- [Task to carry out] Please restate each line of the data below exactly. Omit all images.

• • • •

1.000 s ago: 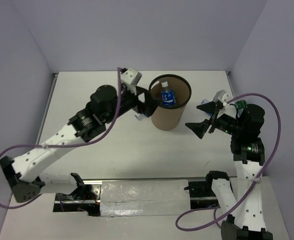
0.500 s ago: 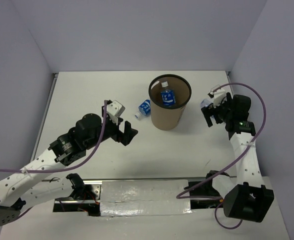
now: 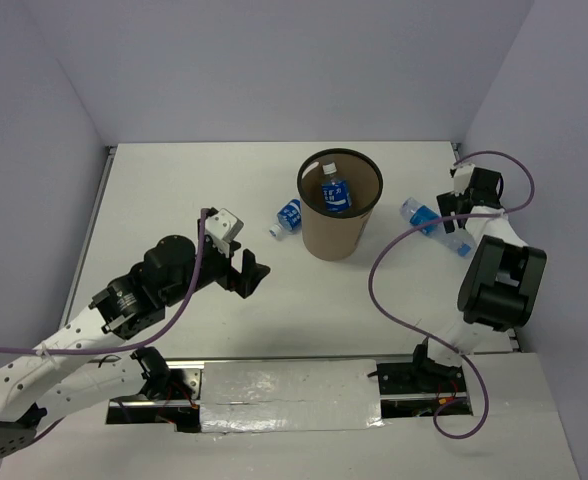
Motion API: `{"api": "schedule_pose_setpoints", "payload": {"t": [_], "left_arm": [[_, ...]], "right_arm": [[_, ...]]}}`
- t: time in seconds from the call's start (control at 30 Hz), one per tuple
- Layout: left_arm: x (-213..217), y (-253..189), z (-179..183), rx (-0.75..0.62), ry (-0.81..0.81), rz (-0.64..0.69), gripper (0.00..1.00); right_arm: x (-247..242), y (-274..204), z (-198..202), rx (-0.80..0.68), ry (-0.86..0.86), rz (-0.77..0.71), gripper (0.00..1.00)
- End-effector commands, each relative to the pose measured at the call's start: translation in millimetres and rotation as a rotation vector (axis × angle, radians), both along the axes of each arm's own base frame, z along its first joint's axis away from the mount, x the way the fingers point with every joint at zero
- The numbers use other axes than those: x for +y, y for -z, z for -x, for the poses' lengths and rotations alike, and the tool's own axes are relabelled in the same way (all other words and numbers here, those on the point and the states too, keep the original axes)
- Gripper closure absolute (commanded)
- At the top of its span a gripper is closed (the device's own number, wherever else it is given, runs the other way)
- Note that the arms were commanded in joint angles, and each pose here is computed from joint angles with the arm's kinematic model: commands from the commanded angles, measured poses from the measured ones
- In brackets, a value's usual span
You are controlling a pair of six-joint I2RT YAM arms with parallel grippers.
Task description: Put the plastic bottles in the bin
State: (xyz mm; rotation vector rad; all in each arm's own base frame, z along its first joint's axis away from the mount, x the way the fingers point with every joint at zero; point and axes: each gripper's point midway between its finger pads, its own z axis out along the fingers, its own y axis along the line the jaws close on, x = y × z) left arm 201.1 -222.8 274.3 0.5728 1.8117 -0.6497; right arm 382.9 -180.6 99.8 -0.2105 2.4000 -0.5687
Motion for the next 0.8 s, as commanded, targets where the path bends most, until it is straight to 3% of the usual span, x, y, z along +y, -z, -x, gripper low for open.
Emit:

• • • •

- [The completed task]
1.000 s ago: 
0.500 s ago: 
now: 
Motion API: `{"api": "schedule_pose_setpoints", "payload": {"t": [_], "left_arm": [[_, ...]], "right_arm": [[_, ...]]}}`
- t: time in seconds from the call's start (control at 30 Hz), one per tuple
- Layout: left_arm: x (-213..217), y (-253..189), z (-179..183), rx (-0.75..0.62), ry (-0.81..0.81), rz (-0.64..0.69), gripper (0.00..1.00); right_arm: x (-247..242), y (-274..204), z (-198..202), rx (-0.80..0.68), ry (-0.86..0.86), rz (-0.77..0.71), gripper (0.00..1.00)
- End-effector commands, each relative to the pose measured at the call's start: translation in millimetres and rotation as a rotation vector (axis × angle, radians), both along the axes of each arm's own base frame, z along its first joint's axis away from the mount, x the way the fingers point with every joint at zero
- The numbers use other axes than those: x for +y, y for -z, z for -x, for the poses' lengths and rotations alike, and the tool's own axes are relabelled in the same way (all other words and numbers here, those on the point and the states too, keep the original axes)
- Gripper closure absolute (commanded)
- At the top of its span a gripper is closed (the device's own number, wherever else it is given, runs the other way)
- Note that the arms were commanded in joint angles, and each pose here is computed from joint angles with the arm's kinematic model: commands from the commanded angles, measured poses from the measured ones
- In brackets, a value's usual span
You are controlling a pair of six-joint I2RT YAM arms with parallel grippers.
Task description: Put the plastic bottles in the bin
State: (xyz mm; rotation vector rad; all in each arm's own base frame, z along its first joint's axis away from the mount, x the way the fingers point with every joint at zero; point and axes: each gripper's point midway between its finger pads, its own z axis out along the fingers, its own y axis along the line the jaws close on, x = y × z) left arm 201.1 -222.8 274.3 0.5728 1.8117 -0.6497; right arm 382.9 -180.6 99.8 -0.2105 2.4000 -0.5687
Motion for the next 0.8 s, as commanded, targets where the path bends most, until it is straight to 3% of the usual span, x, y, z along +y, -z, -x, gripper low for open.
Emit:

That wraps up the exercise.